What you need to do:
Write out the following listing's lines from the one with "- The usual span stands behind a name" to the one with "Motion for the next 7", exactly, with both included and no others.

Study material:
★ ★ ★ ★ ★ ★ ★

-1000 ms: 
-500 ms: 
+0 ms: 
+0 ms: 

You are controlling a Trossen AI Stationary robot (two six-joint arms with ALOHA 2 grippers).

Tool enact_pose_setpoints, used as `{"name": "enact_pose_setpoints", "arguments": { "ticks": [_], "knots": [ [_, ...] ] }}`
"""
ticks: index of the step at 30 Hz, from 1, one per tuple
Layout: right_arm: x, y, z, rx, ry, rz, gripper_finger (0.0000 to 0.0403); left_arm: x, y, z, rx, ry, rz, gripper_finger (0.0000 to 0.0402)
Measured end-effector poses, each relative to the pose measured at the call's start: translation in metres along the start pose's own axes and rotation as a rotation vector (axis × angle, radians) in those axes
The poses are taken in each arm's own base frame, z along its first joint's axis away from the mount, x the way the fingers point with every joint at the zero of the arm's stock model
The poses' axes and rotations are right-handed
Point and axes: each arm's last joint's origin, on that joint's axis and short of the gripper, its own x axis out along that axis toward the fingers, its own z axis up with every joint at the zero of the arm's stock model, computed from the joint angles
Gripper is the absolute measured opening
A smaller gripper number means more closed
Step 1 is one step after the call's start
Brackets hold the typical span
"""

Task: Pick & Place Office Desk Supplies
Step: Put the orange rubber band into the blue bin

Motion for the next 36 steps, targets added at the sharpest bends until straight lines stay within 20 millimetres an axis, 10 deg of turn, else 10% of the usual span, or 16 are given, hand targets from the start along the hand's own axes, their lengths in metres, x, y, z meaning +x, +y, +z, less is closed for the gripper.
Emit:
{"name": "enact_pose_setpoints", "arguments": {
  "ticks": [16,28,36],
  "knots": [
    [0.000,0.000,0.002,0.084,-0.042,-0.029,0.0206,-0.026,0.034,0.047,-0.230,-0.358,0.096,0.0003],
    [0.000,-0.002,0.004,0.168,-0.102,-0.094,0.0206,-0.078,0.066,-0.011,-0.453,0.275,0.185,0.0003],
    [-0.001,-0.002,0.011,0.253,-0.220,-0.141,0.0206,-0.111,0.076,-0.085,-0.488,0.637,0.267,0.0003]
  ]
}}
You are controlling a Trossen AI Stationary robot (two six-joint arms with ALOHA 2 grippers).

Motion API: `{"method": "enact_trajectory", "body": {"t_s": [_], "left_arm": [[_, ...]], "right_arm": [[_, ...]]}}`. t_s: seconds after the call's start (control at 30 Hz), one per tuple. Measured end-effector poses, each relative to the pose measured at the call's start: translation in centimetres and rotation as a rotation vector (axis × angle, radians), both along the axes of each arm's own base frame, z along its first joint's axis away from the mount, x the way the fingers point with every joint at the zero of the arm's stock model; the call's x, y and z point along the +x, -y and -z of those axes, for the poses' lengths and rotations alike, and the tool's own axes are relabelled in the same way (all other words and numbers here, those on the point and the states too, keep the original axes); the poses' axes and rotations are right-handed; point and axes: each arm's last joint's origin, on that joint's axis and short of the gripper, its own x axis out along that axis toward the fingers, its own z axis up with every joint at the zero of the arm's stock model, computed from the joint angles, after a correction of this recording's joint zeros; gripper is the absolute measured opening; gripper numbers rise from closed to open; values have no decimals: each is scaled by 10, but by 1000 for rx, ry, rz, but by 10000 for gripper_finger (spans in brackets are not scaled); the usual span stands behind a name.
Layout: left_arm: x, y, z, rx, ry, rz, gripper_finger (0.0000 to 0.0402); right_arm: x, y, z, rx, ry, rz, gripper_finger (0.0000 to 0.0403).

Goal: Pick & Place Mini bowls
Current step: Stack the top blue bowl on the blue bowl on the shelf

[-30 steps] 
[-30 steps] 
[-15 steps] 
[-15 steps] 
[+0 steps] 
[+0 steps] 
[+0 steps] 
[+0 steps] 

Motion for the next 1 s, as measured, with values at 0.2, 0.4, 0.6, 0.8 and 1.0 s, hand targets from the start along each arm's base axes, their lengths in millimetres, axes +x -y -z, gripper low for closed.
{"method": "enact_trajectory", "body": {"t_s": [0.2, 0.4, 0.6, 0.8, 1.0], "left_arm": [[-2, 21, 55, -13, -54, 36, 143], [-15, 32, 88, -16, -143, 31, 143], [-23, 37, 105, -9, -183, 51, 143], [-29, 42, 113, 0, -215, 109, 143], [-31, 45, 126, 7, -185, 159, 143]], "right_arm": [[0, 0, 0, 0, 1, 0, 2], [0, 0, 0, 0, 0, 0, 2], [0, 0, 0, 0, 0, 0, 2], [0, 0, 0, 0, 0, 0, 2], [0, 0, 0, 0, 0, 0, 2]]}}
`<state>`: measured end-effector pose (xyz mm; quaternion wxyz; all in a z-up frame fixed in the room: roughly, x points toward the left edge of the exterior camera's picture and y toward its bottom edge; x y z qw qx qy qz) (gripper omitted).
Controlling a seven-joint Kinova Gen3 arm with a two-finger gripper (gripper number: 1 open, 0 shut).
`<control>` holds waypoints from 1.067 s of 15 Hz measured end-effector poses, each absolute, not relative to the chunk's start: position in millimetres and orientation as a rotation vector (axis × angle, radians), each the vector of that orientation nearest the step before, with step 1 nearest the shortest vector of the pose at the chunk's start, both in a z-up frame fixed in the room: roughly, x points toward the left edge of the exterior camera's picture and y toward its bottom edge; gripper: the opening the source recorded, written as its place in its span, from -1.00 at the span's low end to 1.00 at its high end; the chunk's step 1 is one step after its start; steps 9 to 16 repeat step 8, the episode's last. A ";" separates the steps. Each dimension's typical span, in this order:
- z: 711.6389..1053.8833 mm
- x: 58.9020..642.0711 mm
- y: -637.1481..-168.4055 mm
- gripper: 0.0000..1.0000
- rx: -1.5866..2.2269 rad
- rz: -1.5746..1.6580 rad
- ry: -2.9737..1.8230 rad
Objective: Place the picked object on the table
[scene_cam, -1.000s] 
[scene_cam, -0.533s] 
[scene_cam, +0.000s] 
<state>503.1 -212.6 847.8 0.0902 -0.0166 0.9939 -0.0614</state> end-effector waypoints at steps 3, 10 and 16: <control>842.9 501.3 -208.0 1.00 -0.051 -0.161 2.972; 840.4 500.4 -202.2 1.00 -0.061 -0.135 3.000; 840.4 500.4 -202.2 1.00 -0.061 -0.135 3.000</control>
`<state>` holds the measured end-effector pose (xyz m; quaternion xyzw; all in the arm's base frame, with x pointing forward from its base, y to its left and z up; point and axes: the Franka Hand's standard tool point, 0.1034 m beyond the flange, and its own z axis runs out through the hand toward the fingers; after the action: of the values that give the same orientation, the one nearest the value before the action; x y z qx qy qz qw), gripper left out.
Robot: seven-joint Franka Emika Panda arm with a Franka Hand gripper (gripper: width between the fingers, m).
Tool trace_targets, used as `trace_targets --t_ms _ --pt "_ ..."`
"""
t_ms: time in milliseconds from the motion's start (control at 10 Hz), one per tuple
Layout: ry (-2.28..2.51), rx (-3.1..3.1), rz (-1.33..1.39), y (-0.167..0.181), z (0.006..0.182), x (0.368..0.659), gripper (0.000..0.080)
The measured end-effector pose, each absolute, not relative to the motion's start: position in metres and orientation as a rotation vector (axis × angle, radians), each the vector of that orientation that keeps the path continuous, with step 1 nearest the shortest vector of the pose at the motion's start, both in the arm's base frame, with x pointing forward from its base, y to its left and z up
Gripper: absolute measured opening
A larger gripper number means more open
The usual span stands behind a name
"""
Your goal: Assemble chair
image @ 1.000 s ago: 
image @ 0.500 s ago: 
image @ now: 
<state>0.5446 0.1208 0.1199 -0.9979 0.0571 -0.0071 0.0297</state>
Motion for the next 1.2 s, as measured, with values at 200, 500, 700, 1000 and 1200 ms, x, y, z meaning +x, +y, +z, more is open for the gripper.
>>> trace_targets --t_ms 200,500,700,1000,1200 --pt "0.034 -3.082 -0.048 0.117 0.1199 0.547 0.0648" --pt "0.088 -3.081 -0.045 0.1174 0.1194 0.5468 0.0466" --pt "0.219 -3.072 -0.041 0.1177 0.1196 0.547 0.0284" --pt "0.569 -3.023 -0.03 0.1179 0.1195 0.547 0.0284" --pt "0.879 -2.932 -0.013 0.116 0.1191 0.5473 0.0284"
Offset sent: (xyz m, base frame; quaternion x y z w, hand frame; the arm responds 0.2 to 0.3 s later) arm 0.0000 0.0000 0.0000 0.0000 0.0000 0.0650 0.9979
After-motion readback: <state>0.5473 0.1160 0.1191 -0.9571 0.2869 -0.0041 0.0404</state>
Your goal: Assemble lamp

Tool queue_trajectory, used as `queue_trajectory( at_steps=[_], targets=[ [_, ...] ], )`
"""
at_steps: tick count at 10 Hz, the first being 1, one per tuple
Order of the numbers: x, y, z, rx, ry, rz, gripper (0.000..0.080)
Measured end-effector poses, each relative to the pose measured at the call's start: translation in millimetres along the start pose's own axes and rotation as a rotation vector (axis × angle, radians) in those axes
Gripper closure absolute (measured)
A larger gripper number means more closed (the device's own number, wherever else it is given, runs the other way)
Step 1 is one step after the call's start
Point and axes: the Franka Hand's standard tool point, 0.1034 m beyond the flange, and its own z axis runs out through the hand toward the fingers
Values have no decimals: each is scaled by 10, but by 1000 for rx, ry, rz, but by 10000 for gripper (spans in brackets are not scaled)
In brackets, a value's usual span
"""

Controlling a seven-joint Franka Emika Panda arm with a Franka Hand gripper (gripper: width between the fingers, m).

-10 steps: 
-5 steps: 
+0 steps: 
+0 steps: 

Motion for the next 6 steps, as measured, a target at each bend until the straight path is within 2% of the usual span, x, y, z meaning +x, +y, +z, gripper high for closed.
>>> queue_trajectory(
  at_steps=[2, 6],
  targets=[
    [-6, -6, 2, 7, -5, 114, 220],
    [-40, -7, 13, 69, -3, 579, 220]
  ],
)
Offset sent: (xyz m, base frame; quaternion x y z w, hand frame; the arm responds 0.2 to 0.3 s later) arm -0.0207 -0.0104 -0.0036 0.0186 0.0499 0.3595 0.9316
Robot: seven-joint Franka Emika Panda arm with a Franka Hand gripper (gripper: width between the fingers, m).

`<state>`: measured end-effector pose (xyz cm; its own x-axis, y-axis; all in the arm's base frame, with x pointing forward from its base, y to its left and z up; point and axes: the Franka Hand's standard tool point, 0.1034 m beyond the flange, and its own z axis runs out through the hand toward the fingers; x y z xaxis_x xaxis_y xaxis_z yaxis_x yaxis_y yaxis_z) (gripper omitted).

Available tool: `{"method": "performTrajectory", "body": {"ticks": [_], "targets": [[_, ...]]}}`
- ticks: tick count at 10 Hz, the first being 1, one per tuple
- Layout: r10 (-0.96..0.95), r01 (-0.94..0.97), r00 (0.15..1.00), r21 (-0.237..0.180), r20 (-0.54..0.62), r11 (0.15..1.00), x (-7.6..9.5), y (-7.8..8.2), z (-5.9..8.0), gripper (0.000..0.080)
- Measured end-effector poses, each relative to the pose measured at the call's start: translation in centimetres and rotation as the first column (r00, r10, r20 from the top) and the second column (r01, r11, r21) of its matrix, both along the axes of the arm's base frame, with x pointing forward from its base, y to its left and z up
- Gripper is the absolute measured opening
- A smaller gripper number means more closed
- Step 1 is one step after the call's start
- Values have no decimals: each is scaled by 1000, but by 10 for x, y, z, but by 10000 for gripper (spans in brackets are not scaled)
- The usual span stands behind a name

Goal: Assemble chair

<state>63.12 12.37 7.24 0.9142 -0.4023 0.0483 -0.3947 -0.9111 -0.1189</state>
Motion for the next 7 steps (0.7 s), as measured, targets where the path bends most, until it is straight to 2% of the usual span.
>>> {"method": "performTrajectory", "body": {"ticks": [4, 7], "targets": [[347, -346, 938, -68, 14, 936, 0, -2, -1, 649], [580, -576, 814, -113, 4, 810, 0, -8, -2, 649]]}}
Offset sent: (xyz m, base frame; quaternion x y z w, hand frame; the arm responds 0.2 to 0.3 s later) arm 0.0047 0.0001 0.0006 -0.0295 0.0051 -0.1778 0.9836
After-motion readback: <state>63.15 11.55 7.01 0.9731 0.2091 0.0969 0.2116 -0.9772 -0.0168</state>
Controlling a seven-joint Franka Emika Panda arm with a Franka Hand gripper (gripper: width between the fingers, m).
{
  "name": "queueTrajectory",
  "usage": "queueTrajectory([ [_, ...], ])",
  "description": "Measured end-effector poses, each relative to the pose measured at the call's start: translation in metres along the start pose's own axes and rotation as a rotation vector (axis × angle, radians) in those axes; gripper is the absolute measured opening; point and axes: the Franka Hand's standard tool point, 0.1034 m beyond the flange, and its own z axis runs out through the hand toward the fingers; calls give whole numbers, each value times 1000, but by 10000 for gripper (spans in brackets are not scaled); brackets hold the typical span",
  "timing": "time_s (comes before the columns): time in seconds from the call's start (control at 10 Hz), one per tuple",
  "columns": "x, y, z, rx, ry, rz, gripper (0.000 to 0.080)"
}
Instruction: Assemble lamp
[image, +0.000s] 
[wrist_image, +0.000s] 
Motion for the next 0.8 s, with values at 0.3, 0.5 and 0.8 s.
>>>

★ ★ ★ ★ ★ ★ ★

Reply to the exercise:
- The usual span stands behind a name

Goal: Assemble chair

<state>63.12 12.37 7.24 0.9142 -0.4023 0.0483 -0.3947 -0.9111 -0.1189</state>
Motion for the next 7 steps (0.7 s), as measured, targets where the path bends most, until it is straight to 2% of the usual span.

For this exercise, nothing more remains to be given.